The research, reported in the journal Science, is the latest entry in the politically charged debate over stem cells. The cells are found both in embryos and grown animals, and are coveted for their ability to change, or differentiate, into any kind of tissue in the body. Scientists are studying stem cells as possible therapies to regenerate diseased tissues in patients with Parkinson's disease, Alzheimer's disease and spinal cord paralysis. However, some say research on human embryonic stem cells, which are harvested by destroying embryos, is immoral.

Those who say they believe human embryonic stem cells hold the most promise are pitted against those who say adult stem cells are just as useful and harvesting them doesn't involve the destruction of embryos.

A team at Baylor College of Medicine in Houston described its futile efforts to get adult stem cells from mouse bone marrow to produce neural cells, which are found in the brain and nervous system.

"It may work only under certain experimental conditions," says H. David Shine, of the Center for Cell and Gene Therapy at Baylor and senior author of the study.

Over the past three years, several researchers were able to coax mouse bone marrow cells to differentiate into neural cells, but the Baylor team was unable to replicate those findings.

The team used radiation to wipe out the bone marrow of mice and then implanted genetically marked bone marrow cells from other mice to see whether the cells would differentiate into neural cells, but none appeared.
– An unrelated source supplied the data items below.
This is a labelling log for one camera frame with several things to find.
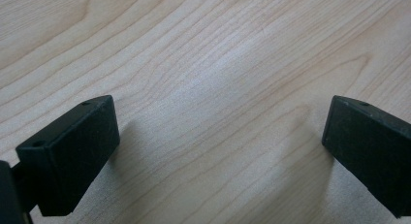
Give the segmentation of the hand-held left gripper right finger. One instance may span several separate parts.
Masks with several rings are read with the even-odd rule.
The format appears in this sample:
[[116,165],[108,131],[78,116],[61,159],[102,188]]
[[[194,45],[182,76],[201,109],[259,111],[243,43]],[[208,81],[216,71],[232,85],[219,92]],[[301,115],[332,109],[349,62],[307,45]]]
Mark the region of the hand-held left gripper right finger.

"More research needs to be done because it would be a great resource" to learn the conditions under which the differentiation takes place," Shine says. "We're still betting it's possible."

The study was funded by The Institute of Rehabilitation and Research in Houston, which provides rehabilitation services for the paralyzed.

Helen Blau, professor of genetic pharmacology at Stanford University in California, says there's evidence the genetic marker used by the Baylor group doesn't function as well in brain tissue. She says her group, which published one of the first papers to show adult stem cells becoming brain cells, tried using that marker for a year before switching to another, which worked better.

Blau notes that research in all types of stem cells has become complicated by the politics of research on embryonic stem cells.

She emphasizes that research should continue on both adult and embryonic stem cells. "For certain diseases, one type of cell might be more applicable than the other."

As is often the case with new science, the limits of what is possible are still being worked out in the realm of adult stem cells. Whether or not adult stem cells are as flexible as some scientists believe them to be is a matter of much debate in research circles, with vociferous arguments taking place in conference corridors and graduate seminars around the world.

Although papers published in the past three years have shown that adult bone marrow cells can become brain cells and that brain cells can become blood cells, other researchers, including Derek van der Kooy of the University of Toronto, have been unable to replicate those findings.

He says that although such studies may "throw cold water" on a number of individual examples of the apparent plasticity of these cells, "the mass of (the studies) can't all be done poorly -- some of them have to be correct."

Walter Low, a neuroscience professor at the University of Minnesota, says, "We need to find out the full potential of both of these types of cells and where they are the same and where they differ. People are getting the impression that these adult cells can do everything an embryonic cell can do. They need to have a more balanced view."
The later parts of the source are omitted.